TASK GOAL:
Each line from the one that has "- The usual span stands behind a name" through the final line of the listing is to be written out exactly, and no other line is.

GIVEN DATA:
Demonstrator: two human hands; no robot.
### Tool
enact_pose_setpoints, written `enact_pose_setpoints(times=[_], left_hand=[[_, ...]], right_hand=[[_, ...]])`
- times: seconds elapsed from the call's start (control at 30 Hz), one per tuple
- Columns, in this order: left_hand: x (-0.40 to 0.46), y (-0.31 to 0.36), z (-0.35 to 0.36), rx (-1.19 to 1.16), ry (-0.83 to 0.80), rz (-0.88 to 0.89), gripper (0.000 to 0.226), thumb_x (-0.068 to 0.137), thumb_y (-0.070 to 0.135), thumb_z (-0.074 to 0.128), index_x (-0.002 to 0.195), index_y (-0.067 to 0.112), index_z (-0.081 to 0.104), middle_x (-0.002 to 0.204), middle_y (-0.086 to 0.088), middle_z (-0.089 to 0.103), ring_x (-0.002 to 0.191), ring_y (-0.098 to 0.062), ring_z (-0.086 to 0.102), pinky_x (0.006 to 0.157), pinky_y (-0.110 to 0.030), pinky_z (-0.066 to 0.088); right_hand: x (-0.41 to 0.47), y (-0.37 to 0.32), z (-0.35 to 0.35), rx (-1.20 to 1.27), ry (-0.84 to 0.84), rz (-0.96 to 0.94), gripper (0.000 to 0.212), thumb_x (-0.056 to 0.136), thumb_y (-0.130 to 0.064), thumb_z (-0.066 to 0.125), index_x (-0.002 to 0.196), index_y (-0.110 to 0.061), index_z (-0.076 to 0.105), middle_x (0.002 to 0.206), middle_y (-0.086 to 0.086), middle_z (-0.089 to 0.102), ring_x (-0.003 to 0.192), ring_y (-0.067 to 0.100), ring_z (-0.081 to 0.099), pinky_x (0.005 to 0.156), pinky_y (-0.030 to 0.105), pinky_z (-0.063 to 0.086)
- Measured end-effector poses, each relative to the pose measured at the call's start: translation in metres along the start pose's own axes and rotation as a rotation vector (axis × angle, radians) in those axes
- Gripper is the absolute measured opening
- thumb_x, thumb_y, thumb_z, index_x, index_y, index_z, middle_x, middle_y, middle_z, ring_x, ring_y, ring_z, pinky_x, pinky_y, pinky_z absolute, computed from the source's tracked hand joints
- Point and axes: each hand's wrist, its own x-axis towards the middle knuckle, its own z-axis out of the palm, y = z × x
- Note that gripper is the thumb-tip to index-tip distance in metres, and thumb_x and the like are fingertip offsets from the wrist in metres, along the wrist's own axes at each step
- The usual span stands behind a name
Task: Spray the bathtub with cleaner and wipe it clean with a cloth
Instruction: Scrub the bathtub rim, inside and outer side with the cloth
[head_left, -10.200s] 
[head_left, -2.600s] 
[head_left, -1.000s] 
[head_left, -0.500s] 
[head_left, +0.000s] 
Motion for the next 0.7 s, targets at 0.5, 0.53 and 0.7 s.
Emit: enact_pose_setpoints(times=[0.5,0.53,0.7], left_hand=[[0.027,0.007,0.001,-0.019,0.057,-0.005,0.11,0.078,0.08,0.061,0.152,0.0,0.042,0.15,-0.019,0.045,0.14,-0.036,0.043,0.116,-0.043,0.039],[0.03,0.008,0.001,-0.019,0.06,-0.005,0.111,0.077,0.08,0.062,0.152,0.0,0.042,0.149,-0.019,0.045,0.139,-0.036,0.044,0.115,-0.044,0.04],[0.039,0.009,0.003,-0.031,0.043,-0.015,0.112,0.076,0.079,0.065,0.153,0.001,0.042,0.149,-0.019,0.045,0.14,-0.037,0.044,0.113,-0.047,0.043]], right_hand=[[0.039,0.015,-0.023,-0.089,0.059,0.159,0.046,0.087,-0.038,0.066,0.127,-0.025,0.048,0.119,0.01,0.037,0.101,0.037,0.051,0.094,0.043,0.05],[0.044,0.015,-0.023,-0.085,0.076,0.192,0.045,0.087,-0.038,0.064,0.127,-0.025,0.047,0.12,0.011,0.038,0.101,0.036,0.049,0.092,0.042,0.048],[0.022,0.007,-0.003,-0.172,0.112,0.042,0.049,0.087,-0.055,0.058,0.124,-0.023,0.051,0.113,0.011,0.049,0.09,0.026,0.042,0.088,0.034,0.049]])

RESULT OF THE EXERCISE:
- The usual span stands behind a name
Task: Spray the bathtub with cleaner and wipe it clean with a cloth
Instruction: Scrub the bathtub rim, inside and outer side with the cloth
[head_left, -10.200s] 
[head_left, -2.600s] 
[head_left, -1.000s] 
[head_left, -0.500s] 
[head_left, +0.000s] 
Motion for the next 0.7 s, targets at 0.5, 0.53 and 0.7 s.
Emit: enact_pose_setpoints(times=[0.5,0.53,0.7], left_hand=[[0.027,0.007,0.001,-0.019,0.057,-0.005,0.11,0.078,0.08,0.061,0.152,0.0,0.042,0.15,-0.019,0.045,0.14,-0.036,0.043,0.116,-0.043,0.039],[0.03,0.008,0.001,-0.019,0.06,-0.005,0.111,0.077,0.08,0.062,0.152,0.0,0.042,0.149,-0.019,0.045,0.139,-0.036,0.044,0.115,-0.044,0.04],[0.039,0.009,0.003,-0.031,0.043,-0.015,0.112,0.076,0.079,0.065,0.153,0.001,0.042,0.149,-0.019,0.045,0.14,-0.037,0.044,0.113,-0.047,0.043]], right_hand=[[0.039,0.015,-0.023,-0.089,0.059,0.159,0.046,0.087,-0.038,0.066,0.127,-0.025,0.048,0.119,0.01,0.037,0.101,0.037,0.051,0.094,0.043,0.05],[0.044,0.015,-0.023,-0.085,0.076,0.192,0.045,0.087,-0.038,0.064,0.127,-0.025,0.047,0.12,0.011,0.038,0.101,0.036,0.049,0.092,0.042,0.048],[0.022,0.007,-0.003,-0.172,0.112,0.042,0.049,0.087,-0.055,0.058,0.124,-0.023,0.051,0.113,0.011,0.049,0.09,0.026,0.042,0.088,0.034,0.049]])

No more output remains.